BOLOGNA : IL MULINO ESTERNALIZZA, I COBAS NON FIRMANO

ilmulinoCOMUNICATO STAMPA
NON ABBIAMO FIRMATO L’IPOTESI DI ACCORDO DEL 04 03 2015 RIGUARDANTE LA CESSIONE RAMO DI AZIENDA DA PARTE DE IL MULINO A EDIMILL

• Dopo aver partecipato a tutti i numerosi incontri protrattisi fino ad oggi per mancanza di volontà aziendale di addivenire ad un accordo tutelante per i ceduti,
• Dopo aver contribuito in modo sostanziale alla stesura di un testo di accordo contenente una clausola di salvaguardia fondamentale per il reintegro dei ceduti in caso di crisi aziendale oggi totalmente stravolta,
I COBAS non hanno ritenuto di aderire all’ipotesi accordo dando di quest’ultimo un giudizio negativo e mantenendo la posizione di contrarietà alla cessione di ramo, che, peraltro, è stata manifestata fin dall’inizio e tuttora anche dalle altre organizzazioni sindacali

A partire dal mese di dicembre 2014 la Società editrice Il Mulino SpA ha manifestato la volontà di intraprendere un percorso di ristrutturazione aziendale basato sull’uscita dall’azienda di 14 dipendenti per cessione di ramo di azienda con la costituzione di una new-co.

Ieri, 4 marzo c.m., è stata firmata un’ipotesi d’accordo relativa alla procedura di cessione di ramo d’azienda ai sensi dell’art. 47 della legge 428/90 dalle altre organizzazioni sindacali, e domattina lavoratrici e lavoratori oggetto di cessione la voteranno per confermarla o meno.

I Cobas valutano che non sussistano i presupposti previsti dall’art. 2112 del c.c. (trasferimento d’azienda) per i seguenti motivi:
 non esiste autonomia funzionale da parte della new-co, che, ai termini di legge, deve essere preesistente alla cessione stessa e finalizzata alla produzione di beni o servizi
 mancando tale presupposto la cessione si configura come mera cessione del contratto di lavoro del singolo dipendente, per la quale è necessario il consenso del dipendente il cui contratto viene ceduto.

Riteniamo quindi che il processo sia in realtà una esternalizzazione, ovvero un licenziamento collettivo del personale, in questo caso il processo risulta illegittimo per violazione delle disposizioni previste dalla legge 223/91.

La decisione della cessione è stata presa dalla direzione dopo due anni di cassa integrazione e comunicata senza alcun preavviso ai diretti interessati prima di natale scorso.
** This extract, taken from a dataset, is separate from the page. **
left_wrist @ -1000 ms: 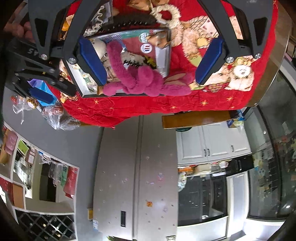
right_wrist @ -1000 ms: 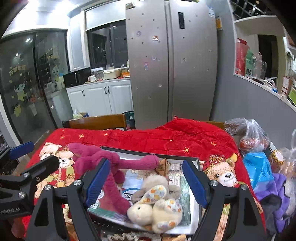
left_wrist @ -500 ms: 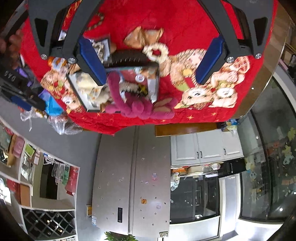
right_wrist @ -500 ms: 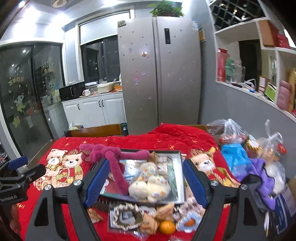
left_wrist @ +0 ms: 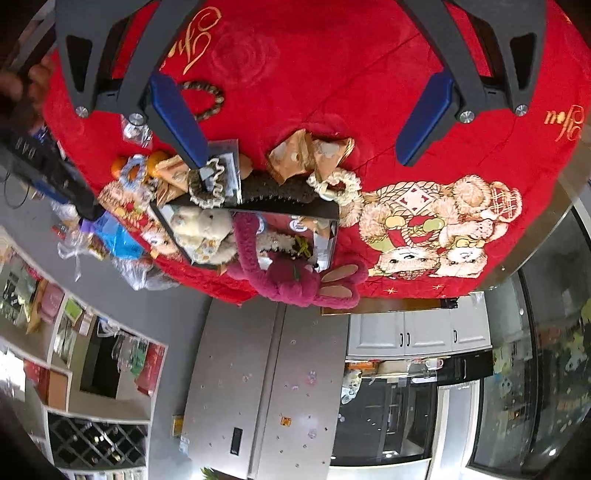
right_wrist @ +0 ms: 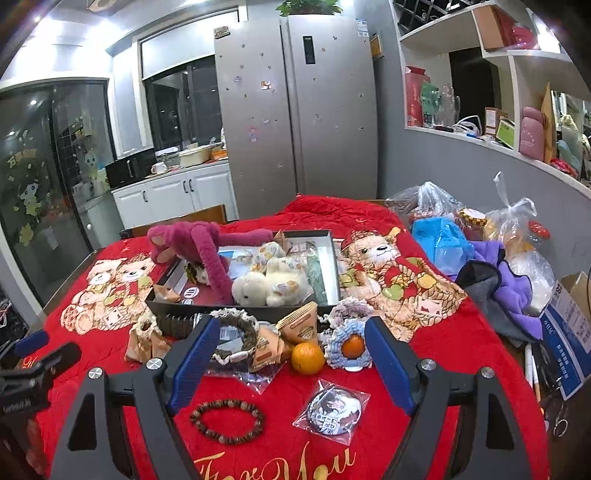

L’azienda non ha voluto esplorare possibili alternative disponibili quali una migliore gestione delle risorse e del personale: in particolare ci riferiamo al fatto che permane in azienda personale già pensionato da anni con contratti di collaborazione; oppure al fatto che il Mulino si avvale regolarmente di partite iva che, stante le modalità di lavoro svolte (postazione di lavoro riservata, prestazione pluriennale ed in monocommittenza), si prospettano come “false partite iva”. Il numero complessivo è di circa una quindicina di persone. A questi si possono aggiungere altre persone che entro il 2017 matureranno il diritto alla pensione.

Risulta quindi evidente come sia possibile raggiungere obiettivi di razionalizzazione del personale optando scelte diverse senza ricorrere all’espulsione di 14 dipendenti, i numeri ci danno ragione.
Questa strada non è stata percorsa anche perché pare che il progetto della new-co abbia come obiettivo primario l’ottenimento di un finanziamento di circa due milioni di euro dalle banche, che, chiaramente, vedrebbero con molto favore un alleggerimento del personale.

Alle nostre pressanti richieste di inserimento di una clausola di salvaguardia, che prevedesse il reintegro del personale ceduto in caso di crisi aziendale della new-co, l’azienda ha posto condizioni restrittive, a nostro modo di vedere inaccettabili, non dando neppure per certo che la proprietà della new-co rimanga nella sua maggioranza in quota al Mulino.
Ai dipendenti esternalizzati rimane la strada dell’impugnazione dei licenziamenti entro 60 giorni dal momento in cui riceveranno la lettera di passaggio alla nuova azienda Edimill prevista per il 1 aprile 2015.

I Cobas si dichiarano fin da ora disponibili a sostenere tutti quei lavoratori e lavoratrici che intendessero opporsi a quanto loro imposto dall’azienda.